與景五食不下咽不同,藺如風慢條斯理地吃完餛飩又將湯底喝個幹凈。吃完還不算,繼續牽著手慢悠悠地往家走,沿路遇到新奇有趣的物件還要停下來探究一番。

直到二人回了小院,藺如風抱著暖爐坐在榻上,才斟酌一番開口問到:“我不巧聽到你和孫大娘的話,知曉你要離開扶雲城,你可是要回老家過年?若要采買些年貨,我這還有些銀錢,拿去用便是。”藺如風清楚記得景五故鄉已無親戚,卻又不知對方究竟要去哪裏。

景五不想扯謊欺騙對方,想了想不答反問:

“你是否打算回鄉過年?”

“是,兩地相距千裏之遙,我已有兩年未回家看望爹娘,今年東韃秋收豐盈,至今尚未騷擾邊關,還算太平,我便想著借機回去一趟。”

“好,何日啟程?”

“尚未與宮羽商議,再者若賃輛馬車還需與腳鋪酌定。“說完藺如風小心地問:”你可願意同我回鄉?”

“你可願留在爹娘身邊盡孝,不再回來?”

藺如風這才發覺詫異,今日的景五不似往常般少言順和。

“不會,過完年我必回扶雲城,你也可留在此地等我,我必信守承諾絕不棄你。”藺如風錯會了景五的意思,此時才發覺他二人並未計議過日後之事,總是覺得相處短暫還未到時機。

“故鄉不好嗎,為何非要來此?”

藺如風愈發茫然,搞不懂景五反覆追問究竟為何,問道:“你想和我回故鄉嗎?”

“我想你永不踏入北地,從西到東,兩國交戰之地生靈塗炭,你故鄉本在南方,為何決意犯險?”

景五的話莫名其妙,藺如風難得有些生氣,口氣不覺生硬起來:“南方腹地又如何,賊人侵占了北地便會收手嗎?古往今來,歷朝歷代,北地失守退居中原,中原失守退居南地,南地若再度失守該當何如?哪次不是逐步被蠶食幹凈?若此時不舉全國之力抗敵,分什麽北人、南人,終將國之不國!”

景五提著的心終於落了地,問題有了答案便不再多想,實在費神。他早就猜到了,藺如風肯背負無端艷名久居扶雲城,便不會輕易動搖。

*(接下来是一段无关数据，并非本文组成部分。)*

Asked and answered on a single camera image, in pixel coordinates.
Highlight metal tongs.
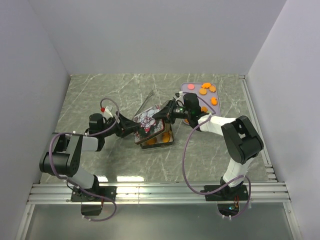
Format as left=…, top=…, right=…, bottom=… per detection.
left=133, top=90, right=154, bottom=116

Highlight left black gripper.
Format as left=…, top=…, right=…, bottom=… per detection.
left=100, top=111, right=139, bottom=138

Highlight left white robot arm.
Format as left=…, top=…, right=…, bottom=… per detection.
left=39, top=112, right=140, bottom=202

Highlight aluminium rail frame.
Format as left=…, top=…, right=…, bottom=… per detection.
left=18, top=73, right=298, bottom=240

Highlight gold cookie tin base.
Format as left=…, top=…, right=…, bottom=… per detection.
left=140, top=123, right=174, bottom=150

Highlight orange fish cookie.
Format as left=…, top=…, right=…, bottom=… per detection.
left=201, top=82, right=212, bottom=89

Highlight orange swirl cookie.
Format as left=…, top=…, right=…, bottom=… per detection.
left=201, top=106, right=208, bottom=112

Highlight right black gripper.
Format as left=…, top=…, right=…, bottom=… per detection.
left=152, top=100, right=191, bottom=125

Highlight orange pumpkin cookie right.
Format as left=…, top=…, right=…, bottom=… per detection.
left=210, top=97, right=218, bottom=106

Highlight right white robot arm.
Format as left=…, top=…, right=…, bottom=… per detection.
left=152, top=92, right=264, bottom=200

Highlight gold tin lid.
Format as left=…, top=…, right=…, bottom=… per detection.
left=132, top=104, right=166, bottom=145

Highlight lavender plastic tray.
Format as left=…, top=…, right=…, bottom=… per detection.
left=180, top=82, right=221, bottom=117

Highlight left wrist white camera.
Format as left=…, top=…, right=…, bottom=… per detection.
left=100, top=105, right=114, bottom=119

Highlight pink round cookie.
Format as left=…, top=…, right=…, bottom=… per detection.
left=187, top=84, right=195, bottom=90

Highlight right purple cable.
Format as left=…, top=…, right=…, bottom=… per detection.
left=181, top=91, right=252, bottom=220

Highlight orange round dotted cookie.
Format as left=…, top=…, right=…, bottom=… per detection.
left=162, top=132, right=171, bottom=143

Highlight orange round cookie top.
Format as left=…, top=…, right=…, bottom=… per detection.
left=199, top=88, right=207, bottom=96

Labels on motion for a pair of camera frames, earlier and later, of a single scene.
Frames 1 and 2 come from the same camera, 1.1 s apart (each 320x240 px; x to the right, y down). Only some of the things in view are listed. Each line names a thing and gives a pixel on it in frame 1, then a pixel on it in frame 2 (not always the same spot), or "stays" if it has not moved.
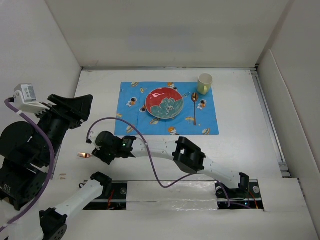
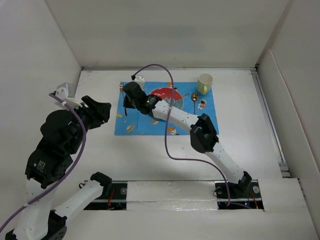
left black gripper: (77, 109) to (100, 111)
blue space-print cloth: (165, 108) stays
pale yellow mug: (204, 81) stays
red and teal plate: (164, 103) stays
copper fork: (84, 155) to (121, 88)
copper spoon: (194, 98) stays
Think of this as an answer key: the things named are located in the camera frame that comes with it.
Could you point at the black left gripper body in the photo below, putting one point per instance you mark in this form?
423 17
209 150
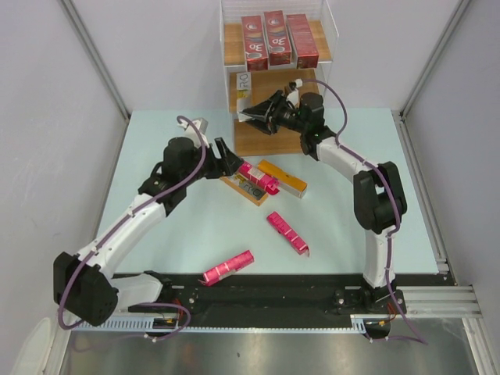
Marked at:
212 166

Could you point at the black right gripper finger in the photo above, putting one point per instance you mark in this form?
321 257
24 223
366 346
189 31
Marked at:
262 111
263 127

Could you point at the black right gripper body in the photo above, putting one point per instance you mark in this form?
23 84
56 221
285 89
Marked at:
283 116

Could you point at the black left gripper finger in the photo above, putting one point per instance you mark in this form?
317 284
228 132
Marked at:
224 151
230 164

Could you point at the gold silver toothpaste box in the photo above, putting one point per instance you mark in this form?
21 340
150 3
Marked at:
246 188

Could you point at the orange toothpaste box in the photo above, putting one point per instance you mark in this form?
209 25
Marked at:
244 95
288 181

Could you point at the red silver 3D toothpaste box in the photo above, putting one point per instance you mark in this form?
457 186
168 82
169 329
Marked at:
278 42

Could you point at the dark red toothpaste box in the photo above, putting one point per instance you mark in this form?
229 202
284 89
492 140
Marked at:
306 52

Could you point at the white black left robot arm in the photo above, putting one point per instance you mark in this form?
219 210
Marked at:
84 283

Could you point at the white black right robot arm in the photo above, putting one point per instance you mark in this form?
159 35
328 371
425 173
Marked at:
378 196

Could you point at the clear acrylic wooden shelf unit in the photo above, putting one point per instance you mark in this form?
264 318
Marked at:
247 140

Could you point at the pink toothpaste box upper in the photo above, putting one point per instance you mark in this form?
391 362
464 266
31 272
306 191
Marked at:
264 181

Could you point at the pink toothpaste box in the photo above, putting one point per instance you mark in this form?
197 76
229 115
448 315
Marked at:
264 181
282 227
227 268

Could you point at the pink toothpaste box middle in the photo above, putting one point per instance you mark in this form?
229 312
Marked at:
282 227

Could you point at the pink toothpaste box lower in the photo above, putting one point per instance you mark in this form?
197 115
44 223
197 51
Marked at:
227 268

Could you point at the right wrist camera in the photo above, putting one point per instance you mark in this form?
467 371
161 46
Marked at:
292 91

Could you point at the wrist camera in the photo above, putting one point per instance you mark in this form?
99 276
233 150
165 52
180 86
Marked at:
195 132
292 91

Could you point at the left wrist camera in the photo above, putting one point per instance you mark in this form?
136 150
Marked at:
195 132

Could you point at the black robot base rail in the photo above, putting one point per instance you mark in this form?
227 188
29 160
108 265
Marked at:
273 298

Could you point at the white slotted cable duct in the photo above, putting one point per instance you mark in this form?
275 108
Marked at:
163 324

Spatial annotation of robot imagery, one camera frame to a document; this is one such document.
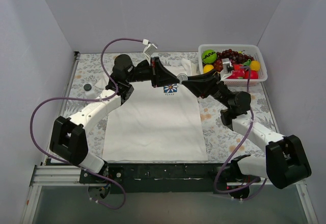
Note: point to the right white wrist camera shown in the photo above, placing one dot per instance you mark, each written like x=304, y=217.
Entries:
x=227, y=69

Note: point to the dark red grape bunch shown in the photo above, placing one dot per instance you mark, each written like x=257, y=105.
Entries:
x=235, y=57

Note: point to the red dragon fruit toy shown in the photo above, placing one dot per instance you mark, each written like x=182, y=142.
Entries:
x=237, y=72

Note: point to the white daisy print t-shirt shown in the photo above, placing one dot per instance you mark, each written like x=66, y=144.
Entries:
x=155, y=124

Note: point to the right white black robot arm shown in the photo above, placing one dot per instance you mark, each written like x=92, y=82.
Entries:
x=284, y=162

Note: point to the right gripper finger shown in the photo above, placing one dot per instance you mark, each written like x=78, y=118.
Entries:
x=201, y=88
x=206, y=77

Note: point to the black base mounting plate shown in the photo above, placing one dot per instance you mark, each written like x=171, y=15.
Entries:
x=229, y=175

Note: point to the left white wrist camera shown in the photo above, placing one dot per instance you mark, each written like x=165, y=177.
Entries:
x=149, y=49

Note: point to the white bottle black cap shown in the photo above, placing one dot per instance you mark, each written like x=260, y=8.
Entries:
x=89, y=91

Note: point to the floral patterned table mat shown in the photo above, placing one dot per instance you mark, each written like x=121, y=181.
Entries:
x=220, y=141

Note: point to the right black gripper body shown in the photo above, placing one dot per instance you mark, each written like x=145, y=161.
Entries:
x=217, y=83

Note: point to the white plastic fruit basket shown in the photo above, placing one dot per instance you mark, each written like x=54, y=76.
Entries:
x=251, y=50

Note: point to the yellow lemon toy left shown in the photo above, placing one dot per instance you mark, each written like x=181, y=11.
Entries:
x=207, y=68

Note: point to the aluminium frame rail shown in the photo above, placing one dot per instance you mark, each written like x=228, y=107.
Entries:
x=63, y=174

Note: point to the yellow fruit toy right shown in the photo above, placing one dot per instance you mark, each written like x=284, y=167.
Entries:
x=255, y=65

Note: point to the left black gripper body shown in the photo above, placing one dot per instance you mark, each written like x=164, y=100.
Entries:
x=155, y=72

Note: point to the red apple toy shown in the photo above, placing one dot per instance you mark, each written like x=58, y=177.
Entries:
x=251, y=75

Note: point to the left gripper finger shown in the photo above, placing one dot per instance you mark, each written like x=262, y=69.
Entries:
x=160, y=72
x=161, y=81

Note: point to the green toy ball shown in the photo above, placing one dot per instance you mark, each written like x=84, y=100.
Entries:
x=209, y=56

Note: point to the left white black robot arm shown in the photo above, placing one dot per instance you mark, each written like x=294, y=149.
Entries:
x=69, y=135

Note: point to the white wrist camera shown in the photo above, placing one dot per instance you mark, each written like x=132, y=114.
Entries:
x=149, y=49
x=227, y=69

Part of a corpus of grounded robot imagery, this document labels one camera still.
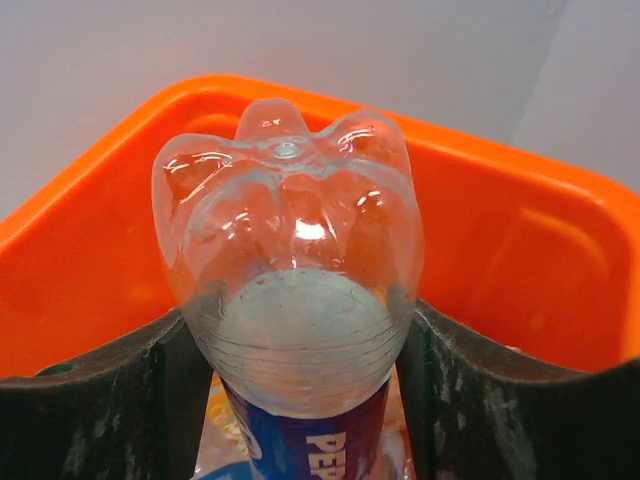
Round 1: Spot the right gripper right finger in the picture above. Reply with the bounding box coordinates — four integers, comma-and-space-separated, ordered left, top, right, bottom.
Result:
397, 302, 639, 479

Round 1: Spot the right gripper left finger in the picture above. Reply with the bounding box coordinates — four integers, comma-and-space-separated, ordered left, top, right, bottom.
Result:
1, 310, 212, 479

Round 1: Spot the blue label bottle top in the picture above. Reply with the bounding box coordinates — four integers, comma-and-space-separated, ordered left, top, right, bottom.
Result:
151, 99, 424, 479

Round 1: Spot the orange plastic bin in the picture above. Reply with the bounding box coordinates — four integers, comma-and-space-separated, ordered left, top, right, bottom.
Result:
0, 73, 640, 480

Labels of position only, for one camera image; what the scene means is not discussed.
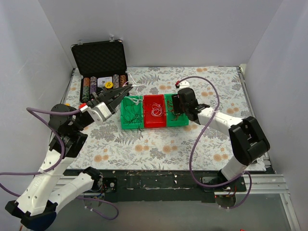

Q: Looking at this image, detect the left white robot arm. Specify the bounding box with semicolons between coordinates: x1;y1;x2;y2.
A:
5;84;133;231

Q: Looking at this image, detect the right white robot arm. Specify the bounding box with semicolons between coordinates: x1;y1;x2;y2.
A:
172;88;270;191

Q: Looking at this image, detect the right green bin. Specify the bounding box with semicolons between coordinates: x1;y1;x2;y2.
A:
164;94;189;127

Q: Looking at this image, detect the green bin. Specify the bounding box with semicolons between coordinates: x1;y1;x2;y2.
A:
164;94;189;127
120;96;144;130

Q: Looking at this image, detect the left green bin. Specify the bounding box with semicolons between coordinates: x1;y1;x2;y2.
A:
120;96;144;130

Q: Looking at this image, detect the red bin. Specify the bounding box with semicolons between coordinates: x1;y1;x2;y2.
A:
143;94;167;128

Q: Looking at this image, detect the black poker chip case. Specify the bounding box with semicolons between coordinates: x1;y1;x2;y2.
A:
71;39;128;103

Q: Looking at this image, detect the floral table mat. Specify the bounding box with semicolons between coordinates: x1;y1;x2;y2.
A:
70;66;251;170

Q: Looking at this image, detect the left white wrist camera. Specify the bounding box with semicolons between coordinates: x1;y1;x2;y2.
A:
87;103;112;125

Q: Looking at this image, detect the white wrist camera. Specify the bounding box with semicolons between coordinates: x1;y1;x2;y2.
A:
175;80;190;89
87;103;112;125

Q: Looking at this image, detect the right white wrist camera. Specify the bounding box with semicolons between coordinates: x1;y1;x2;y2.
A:
175;80;190;89

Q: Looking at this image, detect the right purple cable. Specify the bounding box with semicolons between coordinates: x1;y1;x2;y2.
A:
179;76;252;210

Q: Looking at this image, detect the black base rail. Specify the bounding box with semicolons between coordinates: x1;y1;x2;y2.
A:
74;169;241;204

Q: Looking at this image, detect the aluminium frame rail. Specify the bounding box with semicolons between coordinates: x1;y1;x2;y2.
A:
250;174;290;194

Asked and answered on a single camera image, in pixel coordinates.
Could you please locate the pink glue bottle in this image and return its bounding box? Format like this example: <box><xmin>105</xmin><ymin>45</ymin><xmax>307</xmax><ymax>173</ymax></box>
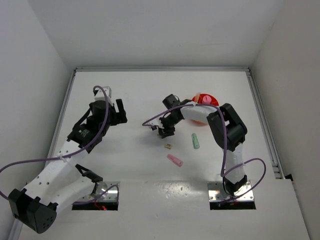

直到睡前藺如風仍想著剛才的事,景五今日真是怪哉,他究竟要去哪裏,為何想讓自己返回故鄉,他是不是不願跟自己一同涉險?

“地龍可燒得暖和?”

藺如風擡眼瞧見景五抱著棉被站在門口,故意翻身裝睡。

沒想到景五徑直走過來整理床褥。除了中秋喝醉那次,這是他二人第一次同床而眠,藺如風不禁心中一動。

見到對方求和之舉,他便開始心軟了。

“你今日究竟怎麽了,過些日子到底要去何處?”不僅心軟,語氣裏還有幾分委屈。

“今日唐突了,對不住。”景五說完將兩床被子疊放著,自己鉆進被窩,一只手撫上藺如風的臉頰,拇指輕輕滑過白皙的皮膚。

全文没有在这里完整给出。